§ **YOUR ASSIGNMENT**: If a line includes "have", copy it out of the entries.

§ **SOURCE RECORDS**:
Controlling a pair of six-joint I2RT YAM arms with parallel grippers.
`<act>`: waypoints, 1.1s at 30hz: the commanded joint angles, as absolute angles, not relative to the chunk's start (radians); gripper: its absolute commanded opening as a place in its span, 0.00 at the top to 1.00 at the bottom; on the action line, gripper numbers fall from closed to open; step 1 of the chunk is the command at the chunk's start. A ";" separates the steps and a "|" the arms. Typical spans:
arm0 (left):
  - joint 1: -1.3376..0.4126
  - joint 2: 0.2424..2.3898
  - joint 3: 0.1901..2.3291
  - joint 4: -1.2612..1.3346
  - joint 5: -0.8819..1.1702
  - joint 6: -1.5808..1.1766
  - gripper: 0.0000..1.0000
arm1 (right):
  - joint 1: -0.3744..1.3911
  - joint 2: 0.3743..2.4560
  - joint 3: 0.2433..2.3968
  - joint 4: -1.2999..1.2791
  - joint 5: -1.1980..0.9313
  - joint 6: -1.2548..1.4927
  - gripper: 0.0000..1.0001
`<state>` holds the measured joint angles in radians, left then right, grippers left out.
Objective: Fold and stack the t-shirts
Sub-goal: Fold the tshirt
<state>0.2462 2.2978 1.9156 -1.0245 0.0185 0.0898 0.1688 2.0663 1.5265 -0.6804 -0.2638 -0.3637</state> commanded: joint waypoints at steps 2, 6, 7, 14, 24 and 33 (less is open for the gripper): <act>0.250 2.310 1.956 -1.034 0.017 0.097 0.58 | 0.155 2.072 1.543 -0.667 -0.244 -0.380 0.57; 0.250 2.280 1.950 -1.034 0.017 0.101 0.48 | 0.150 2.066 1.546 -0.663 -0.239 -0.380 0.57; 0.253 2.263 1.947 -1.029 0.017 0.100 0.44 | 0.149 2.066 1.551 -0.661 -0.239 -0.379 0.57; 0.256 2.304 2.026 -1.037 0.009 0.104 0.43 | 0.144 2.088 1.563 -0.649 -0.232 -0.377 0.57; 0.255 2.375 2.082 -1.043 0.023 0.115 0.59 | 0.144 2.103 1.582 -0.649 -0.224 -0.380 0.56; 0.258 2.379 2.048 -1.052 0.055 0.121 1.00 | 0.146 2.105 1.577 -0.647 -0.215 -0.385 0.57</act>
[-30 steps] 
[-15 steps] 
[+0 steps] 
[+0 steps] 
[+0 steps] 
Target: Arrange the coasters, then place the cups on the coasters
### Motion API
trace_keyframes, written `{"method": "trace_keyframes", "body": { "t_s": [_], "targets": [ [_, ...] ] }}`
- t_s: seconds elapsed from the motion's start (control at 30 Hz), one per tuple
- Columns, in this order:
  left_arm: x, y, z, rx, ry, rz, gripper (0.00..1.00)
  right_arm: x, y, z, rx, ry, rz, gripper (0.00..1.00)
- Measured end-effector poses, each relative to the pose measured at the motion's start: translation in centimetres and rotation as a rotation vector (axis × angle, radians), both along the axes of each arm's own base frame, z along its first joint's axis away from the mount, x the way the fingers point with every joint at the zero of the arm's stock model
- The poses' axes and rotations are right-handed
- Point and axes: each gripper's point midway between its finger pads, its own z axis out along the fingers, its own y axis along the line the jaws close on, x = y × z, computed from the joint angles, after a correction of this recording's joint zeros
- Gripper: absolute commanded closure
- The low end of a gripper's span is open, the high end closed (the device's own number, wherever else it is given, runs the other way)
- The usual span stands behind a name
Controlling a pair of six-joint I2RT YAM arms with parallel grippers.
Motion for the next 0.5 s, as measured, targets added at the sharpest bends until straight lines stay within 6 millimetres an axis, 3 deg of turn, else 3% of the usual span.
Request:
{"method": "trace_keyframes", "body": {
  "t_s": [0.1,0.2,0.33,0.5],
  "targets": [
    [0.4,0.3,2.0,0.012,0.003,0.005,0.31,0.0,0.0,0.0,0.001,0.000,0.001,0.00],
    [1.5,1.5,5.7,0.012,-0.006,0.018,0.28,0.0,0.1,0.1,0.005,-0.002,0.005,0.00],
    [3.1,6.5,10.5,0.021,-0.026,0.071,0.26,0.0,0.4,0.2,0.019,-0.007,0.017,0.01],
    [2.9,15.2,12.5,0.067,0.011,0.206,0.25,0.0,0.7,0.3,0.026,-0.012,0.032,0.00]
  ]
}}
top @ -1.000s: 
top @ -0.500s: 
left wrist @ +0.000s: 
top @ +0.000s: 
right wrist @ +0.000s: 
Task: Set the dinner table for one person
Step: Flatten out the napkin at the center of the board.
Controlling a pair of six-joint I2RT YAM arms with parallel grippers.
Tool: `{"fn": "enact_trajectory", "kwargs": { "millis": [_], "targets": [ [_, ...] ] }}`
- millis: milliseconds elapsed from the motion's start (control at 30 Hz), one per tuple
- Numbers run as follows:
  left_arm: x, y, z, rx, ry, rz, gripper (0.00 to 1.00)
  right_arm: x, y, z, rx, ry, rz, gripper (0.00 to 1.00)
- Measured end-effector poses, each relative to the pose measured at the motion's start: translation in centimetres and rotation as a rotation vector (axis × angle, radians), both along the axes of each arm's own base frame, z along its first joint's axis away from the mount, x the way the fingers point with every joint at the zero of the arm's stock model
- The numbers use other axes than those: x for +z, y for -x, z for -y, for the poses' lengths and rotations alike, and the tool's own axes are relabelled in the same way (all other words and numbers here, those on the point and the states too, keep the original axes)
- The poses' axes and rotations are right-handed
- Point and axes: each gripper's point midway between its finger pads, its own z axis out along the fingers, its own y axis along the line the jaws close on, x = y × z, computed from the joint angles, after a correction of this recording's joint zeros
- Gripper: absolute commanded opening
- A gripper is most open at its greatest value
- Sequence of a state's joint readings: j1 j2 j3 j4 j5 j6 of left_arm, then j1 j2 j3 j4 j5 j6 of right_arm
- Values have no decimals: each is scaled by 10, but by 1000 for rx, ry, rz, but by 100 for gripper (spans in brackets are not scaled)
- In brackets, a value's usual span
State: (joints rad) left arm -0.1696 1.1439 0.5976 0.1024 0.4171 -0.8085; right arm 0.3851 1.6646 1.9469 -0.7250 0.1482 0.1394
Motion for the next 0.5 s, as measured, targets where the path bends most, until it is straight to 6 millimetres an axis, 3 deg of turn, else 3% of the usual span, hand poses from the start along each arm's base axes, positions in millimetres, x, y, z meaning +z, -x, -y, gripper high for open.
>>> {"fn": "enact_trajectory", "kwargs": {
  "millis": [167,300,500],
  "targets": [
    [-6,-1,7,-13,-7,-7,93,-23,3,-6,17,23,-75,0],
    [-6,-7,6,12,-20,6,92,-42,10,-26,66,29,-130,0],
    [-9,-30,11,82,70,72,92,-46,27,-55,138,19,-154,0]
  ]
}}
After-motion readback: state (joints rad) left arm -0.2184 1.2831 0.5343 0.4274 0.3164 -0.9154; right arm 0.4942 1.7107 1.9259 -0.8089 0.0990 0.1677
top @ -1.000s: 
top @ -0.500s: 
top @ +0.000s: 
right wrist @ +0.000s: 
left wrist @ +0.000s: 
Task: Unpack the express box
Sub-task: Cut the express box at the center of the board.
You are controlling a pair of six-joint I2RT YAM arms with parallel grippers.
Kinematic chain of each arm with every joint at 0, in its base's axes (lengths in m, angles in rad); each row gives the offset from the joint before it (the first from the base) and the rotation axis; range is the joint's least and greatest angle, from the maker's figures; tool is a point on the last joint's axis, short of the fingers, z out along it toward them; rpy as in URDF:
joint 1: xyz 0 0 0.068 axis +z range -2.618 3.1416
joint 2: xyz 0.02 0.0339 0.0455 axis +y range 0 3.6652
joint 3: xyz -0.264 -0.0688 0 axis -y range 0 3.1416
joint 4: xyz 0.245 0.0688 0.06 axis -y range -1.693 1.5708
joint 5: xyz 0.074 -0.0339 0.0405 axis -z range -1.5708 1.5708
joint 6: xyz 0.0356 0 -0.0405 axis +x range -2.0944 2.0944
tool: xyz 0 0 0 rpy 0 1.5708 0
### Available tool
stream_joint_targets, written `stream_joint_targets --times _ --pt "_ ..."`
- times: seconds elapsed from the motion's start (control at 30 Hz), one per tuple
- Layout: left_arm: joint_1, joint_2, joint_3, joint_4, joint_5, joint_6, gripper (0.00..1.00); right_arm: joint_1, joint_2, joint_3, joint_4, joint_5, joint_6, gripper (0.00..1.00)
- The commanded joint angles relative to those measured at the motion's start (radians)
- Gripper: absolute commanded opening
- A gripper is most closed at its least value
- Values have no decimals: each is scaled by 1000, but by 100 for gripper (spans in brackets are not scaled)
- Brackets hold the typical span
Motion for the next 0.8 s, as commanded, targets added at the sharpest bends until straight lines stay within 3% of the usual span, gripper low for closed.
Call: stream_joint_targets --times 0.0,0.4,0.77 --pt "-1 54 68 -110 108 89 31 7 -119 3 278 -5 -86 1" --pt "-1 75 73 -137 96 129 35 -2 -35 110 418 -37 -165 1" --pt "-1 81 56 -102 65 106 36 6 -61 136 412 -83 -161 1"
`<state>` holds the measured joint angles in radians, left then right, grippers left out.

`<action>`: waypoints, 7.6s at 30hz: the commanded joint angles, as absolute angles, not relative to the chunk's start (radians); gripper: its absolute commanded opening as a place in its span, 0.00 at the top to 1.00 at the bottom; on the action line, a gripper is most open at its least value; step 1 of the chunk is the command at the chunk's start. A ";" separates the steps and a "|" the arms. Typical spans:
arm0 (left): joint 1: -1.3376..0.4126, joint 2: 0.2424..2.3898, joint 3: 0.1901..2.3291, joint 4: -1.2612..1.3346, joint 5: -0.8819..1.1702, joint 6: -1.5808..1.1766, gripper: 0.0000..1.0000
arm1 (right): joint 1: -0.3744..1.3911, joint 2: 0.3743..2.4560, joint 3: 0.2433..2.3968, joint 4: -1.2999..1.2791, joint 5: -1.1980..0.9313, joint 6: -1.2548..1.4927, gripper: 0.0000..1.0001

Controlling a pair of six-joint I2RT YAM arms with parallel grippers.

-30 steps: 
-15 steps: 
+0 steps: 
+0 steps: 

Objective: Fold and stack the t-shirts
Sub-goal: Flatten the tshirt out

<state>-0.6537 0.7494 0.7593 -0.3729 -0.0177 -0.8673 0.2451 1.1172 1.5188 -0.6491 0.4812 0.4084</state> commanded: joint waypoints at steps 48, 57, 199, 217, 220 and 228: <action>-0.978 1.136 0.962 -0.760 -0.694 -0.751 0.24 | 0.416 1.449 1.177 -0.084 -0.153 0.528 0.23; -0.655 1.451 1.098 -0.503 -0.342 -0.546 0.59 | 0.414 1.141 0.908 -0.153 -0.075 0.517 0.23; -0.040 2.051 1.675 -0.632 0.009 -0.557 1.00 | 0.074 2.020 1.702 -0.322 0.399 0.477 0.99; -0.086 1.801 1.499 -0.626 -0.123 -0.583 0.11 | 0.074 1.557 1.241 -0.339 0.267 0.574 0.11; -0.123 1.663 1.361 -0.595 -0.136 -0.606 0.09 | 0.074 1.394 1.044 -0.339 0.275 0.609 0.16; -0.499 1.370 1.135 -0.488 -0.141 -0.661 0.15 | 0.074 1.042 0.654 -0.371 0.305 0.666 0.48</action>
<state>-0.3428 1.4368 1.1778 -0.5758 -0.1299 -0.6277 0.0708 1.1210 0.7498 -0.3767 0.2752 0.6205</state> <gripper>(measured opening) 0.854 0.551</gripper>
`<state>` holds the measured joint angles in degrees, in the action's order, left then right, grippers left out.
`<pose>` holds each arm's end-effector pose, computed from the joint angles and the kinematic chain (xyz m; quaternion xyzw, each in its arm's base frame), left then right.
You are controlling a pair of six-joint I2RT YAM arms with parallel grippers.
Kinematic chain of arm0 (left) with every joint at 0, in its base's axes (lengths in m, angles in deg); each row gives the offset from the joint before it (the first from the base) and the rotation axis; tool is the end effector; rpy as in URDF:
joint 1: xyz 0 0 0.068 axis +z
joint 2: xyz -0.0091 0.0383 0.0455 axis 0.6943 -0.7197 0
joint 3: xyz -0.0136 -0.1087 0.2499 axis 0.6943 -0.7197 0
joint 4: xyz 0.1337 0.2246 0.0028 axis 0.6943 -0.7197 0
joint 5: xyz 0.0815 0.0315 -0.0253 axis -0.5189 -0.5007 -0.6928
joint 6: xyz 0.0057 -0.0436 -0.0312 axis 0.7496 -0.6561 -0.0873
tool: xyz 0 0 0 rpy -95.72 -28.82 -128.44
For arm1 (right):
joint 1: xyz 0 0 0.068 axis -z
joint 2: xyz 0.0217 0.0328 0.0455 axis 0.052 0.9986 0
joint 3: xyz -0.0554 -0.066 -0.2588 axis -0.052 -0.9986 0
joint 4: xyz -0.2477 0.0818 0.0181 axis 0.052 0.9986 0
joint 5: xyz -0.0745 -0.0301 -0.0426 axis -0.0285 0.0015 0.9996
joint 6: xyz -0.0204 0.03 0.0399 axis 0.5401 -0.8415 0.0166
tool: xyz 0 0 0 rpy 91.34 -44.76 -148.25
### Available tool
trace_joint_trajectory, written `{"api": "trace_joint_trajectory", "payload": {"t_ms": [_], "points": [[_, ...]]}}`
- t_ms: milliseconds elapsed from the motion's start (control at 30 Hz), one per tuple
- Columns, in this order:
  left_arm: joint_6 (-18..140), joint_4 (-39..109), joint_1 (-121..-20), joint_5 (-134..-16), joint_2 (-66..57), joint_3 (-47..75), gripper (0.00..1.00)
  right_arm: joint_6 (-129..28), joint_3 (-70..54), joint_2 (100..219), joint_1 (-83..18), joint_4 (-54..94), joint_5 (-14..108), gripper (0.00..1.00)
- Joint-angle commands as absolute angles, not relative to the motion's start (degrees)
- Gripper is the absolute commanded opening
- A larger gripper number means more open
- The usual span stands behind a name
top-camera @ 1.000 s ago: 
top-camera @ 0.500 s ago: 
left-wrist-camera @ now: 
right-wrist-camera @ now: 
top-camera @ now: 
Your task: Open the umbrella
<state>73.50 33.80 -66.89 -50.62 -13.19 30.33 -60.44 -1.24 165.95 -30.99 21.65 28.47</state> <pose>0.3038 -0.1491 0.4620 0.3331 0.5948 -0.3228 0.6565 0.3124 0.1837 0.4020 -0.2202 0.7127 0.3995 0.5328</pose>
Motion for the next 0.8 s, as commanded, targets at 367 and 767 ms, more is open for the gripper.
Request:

§ **SOLUTION FOR THIS TASK**:
- Values have no decimals: each is scaled by 10, but by 1000 for rx, ry, rz, but by 100 for gripper (spans in brackets are not scaled)
- Values have no decimals: each is scaled by 1000, but by 100 for gripper (spans in brackets are not scaled)

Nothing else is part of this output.